Table 1.
Antigens selected for evaluation of immunogenicity.
Fig 1.
Protein expression by ASFV constructs.
The expression and authenticity of the ASFV antigens encoded by the generated recombinant constructs was evaluated by immunocytochemistry and western blot analysis. Panels: A) HEK-293A cells infected with recombinant adenoviruses and probed with anti-HA mAb; and B) HEK-293A cells infected with recombinant adenoviruses and probed with gamma-irradiated ASFV-specific convalescent serum. Negative controls are mock infected HEK-293A cells. C) A western blot of the affinity purified ASFV proteins probed with the convalescent serum. The molecular weights are expressed in kDa. The arrow points to the faint band detected for B438L (the signal intensity of the band increased with longer exposure times).
Fig 2.
Mean antigen-specific IgG responses post-priming and post-boost.

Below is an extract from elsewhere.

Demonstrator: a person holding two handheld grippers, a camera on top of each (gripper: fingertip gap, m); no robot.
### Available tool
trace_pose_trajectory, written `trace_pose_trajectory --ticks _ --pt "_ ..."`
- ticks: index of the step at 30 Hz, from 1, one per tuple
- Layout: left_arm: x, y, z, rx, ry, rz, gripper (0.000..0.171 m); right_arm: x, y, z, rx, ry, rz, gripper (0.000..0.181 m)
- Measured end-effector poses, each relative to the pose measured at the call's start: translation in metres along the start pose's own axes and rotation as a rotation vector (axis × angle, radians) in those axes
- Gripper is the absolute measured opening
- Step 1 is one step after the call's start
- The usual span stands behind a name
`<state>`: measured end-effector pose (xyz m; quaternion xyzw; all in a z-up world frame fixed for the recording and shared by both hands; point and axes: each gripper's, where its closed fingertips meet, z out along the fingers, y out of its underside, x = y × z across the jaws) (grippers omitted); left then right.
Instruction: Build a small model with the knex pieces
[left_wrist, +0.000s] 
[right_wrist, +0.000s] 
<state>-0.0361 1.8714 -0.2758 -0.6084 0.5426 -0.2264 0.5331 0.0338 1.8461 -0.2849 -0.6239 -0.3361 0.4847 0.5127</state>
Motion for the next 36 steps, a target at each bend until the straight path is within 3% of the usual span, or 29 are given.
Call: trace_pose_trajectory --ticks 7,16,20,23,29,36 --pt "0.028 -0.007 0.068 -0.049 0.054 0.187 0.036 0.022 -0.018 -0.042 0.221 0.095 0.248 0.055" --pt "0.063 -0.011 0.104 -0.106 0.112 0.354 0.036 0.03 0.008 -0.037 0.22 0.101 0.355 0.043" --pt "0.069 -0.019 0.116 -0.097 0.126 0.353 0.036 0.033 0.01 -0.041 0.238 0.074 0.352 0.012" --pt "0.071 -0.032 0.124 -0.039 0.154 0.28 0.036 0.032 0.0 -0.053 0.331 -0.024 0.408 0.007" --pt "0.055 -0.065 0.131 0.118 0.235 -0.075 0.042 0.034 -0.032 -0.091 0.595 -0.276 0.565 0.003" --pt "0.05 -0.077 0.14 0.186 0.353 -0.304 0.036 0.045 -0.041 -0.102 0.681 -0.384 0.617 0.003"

Antigen-specific IgG response was evaluated post-prime and post-boost by ELISA. A) Sera from week 4 post-prime were evaluated at a 1:100 dilution. B) Sera from week 2 post-boost were evaluated at a 1:8,000 dilution (to prevent the absorbance values from going out of range). The error bars represent the SEM. The asterisks denote a significant difference between the mean response of the treatment and control animals. *p<0.05, **p<0.01, ***p<0.001.
Fig 3.
Antigen-specific end-point IgG titers.
Antigen specific antibody titers, determined by ELISA, in sera from treatment group animals (T) collected two weeks post-boost. The dilution of the sera at which the absorbance reading was higher than that of the cognate pre-bleed +3 standard deviations is reported as the end-point titer. The ASFV-specific convalescent serum was titrated similarly and is represented by the red star symbol (S). Data is represented as the reciprocal of the end-point sera dilution x 106. For antigen, B119L the sera from control group animals was also titrated to gauge background reactivity to host-cell and vector-derived antigens. An average of the titers of the control group animals was then subtracted from the titer of each treatment group animal to give B119L-specific titers. For the remaining antigens, the post-boost sera from the control group animals showed no reactivity as seen in Fig 2B.
Fig 4.
Antibodies primed by the Ad-ASFV cocktail recognized ASF virus.
Analysis of sera from two weeks post-boost by Indirect Fluorescence Antibody assay (IFA) and western blot showed that the antibodies primed by the Ad-ASFV cocktail recognized the parental ASFV infected cells and ASFV-derived antigens. Panel A) Vero cells infected with ASFV Georgia 2007/1 probed with sera from treatment and negative control animals. ASFV specific convalescent serum was used as the positive control and normal swine serum served as the negative control. Data for three animals (that gave the strongest reaction) from the treatment group and one animal from the control group is shown. A summary of IFA results for all animals is presented in Table 2. B) Lysates from Vero cells infected with ASFV Georgia 2007/1 isolate were blotted and probed with sera from all animals. Normal swine serum was the negative control and ASFV-specific convalescent serum was the positive control. Differences in coloration are due to actual band intensities; darker color is higher concentration of antibody bound to antigen (antigen concentration is constant).
Table 2.
Summary of IFA results.
Fig 5.
ASFV antigen-specific IFN-γ response post-prime and post-boost.
The frequency of antigen-specific IFN-γ-secreting cells in PBMCs collected post-prime and post-boost was evaluated by IFN-γ ELISPOT assays. Data for A) One week post-prime; and B) three weeks post-boost is shown. The response is presented as IFN-γ Spot Forming Cells (SFC)/106 PBMCs. The mean response of the treatment group (T) was compared to the mean response of the control group (C) using an unpaired t-test with Welch’s correction. ** represents p<0.01, * represents p<0.05 and ‘ns’ stands for a non-significant difference.